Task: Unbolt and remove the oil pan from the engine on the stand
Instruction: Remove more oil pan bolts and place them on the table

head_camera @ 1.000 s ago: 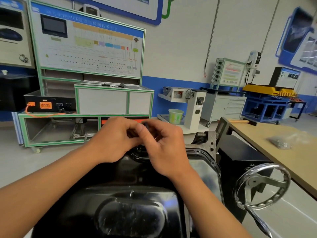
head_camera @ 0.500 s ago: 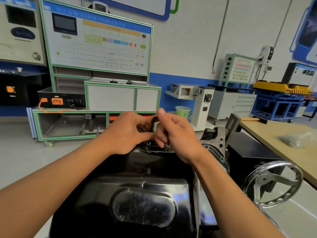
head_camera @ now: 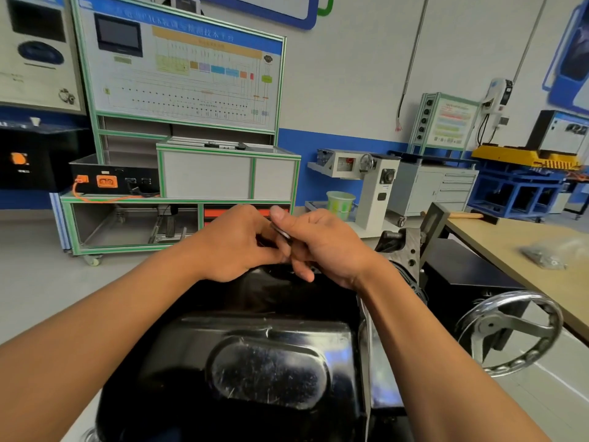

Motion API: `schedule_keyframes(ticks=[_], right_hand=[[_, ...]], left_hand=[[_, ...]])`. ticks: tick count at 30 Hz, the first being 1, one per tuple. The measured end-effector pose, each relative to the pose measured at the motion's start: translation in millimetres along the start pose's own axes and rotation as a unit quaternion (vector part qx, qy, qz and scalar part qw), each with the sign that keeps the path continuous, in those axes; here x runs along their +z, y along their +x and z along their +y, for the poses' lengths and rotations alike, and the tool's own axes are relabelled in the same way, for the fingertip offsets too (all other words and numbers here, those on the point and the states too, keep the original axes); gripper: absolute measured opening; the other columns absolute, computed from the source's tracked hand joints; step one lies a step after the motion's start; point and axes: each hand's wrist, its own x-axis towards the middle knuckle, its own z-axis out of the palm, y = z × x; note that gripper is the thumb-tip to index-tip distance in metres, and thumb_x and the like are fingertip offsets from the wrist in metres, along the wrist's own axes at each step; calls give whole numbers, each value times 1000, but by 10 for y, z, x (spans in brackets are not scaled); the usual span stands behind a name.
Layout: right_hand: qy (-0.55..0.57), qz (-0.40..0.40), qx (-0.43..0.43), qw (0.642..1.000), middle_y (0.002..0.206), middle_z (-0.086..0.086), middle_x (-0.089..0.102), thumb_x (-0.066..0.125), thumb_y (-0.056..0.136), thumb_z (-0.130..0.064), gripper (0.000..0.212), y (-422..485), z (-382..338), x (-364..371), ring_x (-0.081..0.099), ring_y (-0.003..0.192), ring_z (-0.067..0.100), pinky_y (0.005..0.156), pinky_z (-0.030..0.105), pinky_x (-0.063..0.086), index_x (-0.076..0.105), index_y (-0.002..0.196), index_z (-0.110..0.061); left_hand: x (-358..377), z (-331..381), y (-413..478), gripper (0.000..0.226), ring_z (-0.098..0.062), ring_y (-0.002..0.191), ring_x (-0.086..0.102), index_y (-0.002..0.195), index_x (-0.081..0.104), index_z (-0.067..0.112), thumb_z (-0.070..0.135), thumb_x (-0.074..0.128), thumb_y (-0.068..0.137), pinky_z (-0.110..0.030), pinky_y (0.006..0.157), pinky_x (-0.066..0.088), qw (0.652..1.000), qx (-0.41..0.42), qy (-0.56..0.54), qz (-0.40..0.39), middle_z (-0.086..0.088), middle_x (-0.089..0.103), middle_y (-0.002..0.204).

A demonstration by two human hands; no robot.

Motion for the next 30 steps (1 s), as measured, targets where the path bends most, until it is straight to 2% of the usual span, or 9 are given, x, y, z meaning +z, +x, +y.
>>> schedule_keyframes(ticks=[6, 11, 13, 16, 19, 22, 25, 28, 30], right_hand=[[-60, 88, -24, 994, 38, 7, 52, 75, 88, -32, 49, -56, 36, 92, 40, 34, 15, 45, 19, 32, 60, 53, 0], [-61, 182, -140, 971, 51, 9, 65, 70, 86, -4, 21, -131, 107, 130, 58, 49, 16, 53, 28, 51, 73, 66, -11], [-81, 179, -175, 965, 60, -1, 69, 69, 88, -2, 11, -147, 129, 143, 63, 59, 10, 63, 28, 55, 77, 83, -10], [-92, 157, -197, 964, 66, -22, 67, 61, 97, -2, 22, -137, 108, 156, 62, 64, -6, 64, 9, 47, 72, 88, -19], [-88, 144, -181, 969, 67, -12, 64, 66, 94, -4, 14, -112, 87, 149, 56, 62, -1, 63, 14, 45, 72, 86, -14], [-88, 174, -177, 965, 67, 6, 55, 78, 83, -2, 10, -101, 108, 166, 48, 62, 9, 64, 20, 43, 71, 82, -9], [-93, 220, -171, 956, 74, 5, 60, 80, 81, -2, 7, -92, 103, 158, 54, 65, 6, 66, 18, 46, 75, 85, -4], [-144, 218, -177, 949, 75, 6, 57, 74, 88, -6, 5, -105, 108, 136, 52, 71, 9, 70, 21, 44, 77, 86, -7], [-178, 203, -177, 946, 76, 1, 55, 68, 94, -8, 11, -113, 103, 145, 51, 75, 7, 74, 19, 43, 78, 89, -9]], left_hand=[[15, 1, 10, 43, 6, 54, 53, 61, 72, 45, 10, 75, 85, -13, 58, 41, 1000, 20, -5, 5, 16, 66, 56], [33, -63, 55, 34, 5, 63, 60, 66, 74, 44, 12, 76, 78, -15, 63, 45, 999, 12, 24, 45, 13, 72, 66], [36, -104, 75, 20, -2, 67, 63, 75, 79, 32, 12, 78, 79, -26, 66, 51, 997, -1, 21, 75, 4, 75, 70], [23, -125, 74, 8, -8, 66, 67, 80, 80, 23, 16, 83, 78, -28, 66, 54, 995, -7, -7, 104, 4, 76, 72], [19, -105, 67, 13, -9, 63, 62, 74, 77, 28, 18, 84, 77, -33, 62, 51, 995, -6, -18, 99, 3, 72, 66], [23, -99, 69, 21, -11, 67, 57, 70, 73, 29, 12, 81, 79, -40, 66, 51, 996, 6, -22, 85, 0, 67, 64], [22, -113, 68, 11, -10, 71, 64, 82, 78, 24, 14, 82, 79, -40, 69, 54, 996, 0, -36, 76, -2, 73, 73], [-7, -124, 37, 17, -16, 97, 73, 102, 78, 23, 15, 76, 87, -36, 91, 56, 997, -9, -65, 29, 5, 78, 97], [-33, -133, 23, 19, -10, 104, 70, 108, 76, 23, 16, 69, 92, -29, 97, 52, 998, -10, -67, 12, 8, 77, 103]])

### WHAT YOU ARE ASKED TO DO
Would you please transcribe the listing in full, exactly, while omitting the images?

### EXERCISE RESPONSE
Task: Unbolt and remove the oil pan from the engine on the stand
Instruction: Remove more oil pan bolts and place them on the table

head_camera @ 1.000 s ago: 
head_camera @ 0.500 s ago: 
head_camera @ now: 

Motion API: `schedule_keyframes(ticks=[_], right_hand=[[_, ...]], left_hand=[[_, ...]])`. ticks: tick count at 30 Hz, the first being 1, one per tuple. The measured end-effector pose, each relative to the pose measured at the motion's start: translation in millimetres along the start pose's own axes and rotation as a unit quaternion (vector part qx, qy, qz and scalar part qw), each with the sign that keeps the path continuous, in those axes; here x runs along their +z, y along their +x and z along their +y, for the poses' lengths and rotations alike, and the tool's own axes are relabelled in the same way, for the fingertip offsets too (all other words and numbers here, those on the point and the states too, keep the original axes); gripper: absolute measured opening; the other columns absolute, computed from the source's tracked hand joints; step one lies a step after the motion's start; point and axes: each hand's wrist, its own x-axis towards the middle knuckle, its own z-axis out of the palm, y = z × x; note that gripper is the thumb-tip to index-tip distance in metres, and thumb_x and the like are fingertip offsets from the wrist in metres, along the wrist's own axes at each step; calls give whole numbers, each value times 1000, but by 10 for y, z, x (spans in brackets are not scaled); the usual span stands behind a name.
Layout: right_hand: qy (-0.55..0.57), qz (-0.40..0.40), qx (-0.43..0.43), qw (0.642..1.000), middle_y (0.002..0.206), middle_z (-0.086..0.086), middle_x (-0.089..0.102), thumb_x (-0.066..0.125), thumb_y (-0.056..0.136), thumb_z (-0.130..0.064), gripper (0.000..0.212), y (-422..485), z (-382..338), x (-364..371), ring_x (-0.081..0.099), ring_y (-0.003..0.192), ring_z (-0.067..0.100), pinky_y (0.005..0.156), pinky_z (-0.030..0.105), pinky_x (-0.063..0.086), index_x (-0.076..0.105), index_y (-0.002..0.196), index_z (-0.110..0.061); left_hand: x (-358..377), z (-331..381), y (-413..478), gripper (0.000..0.226), ring_z (-0.098..0.062), ring_y (-0.002..0.191), ring_x (-0.086..0.102), index_y (-0.002..0.195), index_x (-0.081..0.104), index_z (-0.067..0.112), thumb_z (-0.070..0.135), thumb_x (-0.074..0.128), thumb_y (-0.068..0.137), pinky_z (-0.110..0.030), pinky_y (0.006..0.157), pinky_x (-0.066..0.088), qw (0.652..1.000), qx (-0.41..0.42), qy (-0.56..0.54), qz (-0.40..0.39), middle_z (-0.086..0.088), middle_x (-0.089..0.103), middle_y (-0.002..0.204).

A demonstration by two human hands; no robot.

Motion for the next 30 steps (1 s), as measured, targets where the path bends most, until it is straight to 2% of the usual span, or 9 are given, x, y, z meaning +z, +x, +y.
>>> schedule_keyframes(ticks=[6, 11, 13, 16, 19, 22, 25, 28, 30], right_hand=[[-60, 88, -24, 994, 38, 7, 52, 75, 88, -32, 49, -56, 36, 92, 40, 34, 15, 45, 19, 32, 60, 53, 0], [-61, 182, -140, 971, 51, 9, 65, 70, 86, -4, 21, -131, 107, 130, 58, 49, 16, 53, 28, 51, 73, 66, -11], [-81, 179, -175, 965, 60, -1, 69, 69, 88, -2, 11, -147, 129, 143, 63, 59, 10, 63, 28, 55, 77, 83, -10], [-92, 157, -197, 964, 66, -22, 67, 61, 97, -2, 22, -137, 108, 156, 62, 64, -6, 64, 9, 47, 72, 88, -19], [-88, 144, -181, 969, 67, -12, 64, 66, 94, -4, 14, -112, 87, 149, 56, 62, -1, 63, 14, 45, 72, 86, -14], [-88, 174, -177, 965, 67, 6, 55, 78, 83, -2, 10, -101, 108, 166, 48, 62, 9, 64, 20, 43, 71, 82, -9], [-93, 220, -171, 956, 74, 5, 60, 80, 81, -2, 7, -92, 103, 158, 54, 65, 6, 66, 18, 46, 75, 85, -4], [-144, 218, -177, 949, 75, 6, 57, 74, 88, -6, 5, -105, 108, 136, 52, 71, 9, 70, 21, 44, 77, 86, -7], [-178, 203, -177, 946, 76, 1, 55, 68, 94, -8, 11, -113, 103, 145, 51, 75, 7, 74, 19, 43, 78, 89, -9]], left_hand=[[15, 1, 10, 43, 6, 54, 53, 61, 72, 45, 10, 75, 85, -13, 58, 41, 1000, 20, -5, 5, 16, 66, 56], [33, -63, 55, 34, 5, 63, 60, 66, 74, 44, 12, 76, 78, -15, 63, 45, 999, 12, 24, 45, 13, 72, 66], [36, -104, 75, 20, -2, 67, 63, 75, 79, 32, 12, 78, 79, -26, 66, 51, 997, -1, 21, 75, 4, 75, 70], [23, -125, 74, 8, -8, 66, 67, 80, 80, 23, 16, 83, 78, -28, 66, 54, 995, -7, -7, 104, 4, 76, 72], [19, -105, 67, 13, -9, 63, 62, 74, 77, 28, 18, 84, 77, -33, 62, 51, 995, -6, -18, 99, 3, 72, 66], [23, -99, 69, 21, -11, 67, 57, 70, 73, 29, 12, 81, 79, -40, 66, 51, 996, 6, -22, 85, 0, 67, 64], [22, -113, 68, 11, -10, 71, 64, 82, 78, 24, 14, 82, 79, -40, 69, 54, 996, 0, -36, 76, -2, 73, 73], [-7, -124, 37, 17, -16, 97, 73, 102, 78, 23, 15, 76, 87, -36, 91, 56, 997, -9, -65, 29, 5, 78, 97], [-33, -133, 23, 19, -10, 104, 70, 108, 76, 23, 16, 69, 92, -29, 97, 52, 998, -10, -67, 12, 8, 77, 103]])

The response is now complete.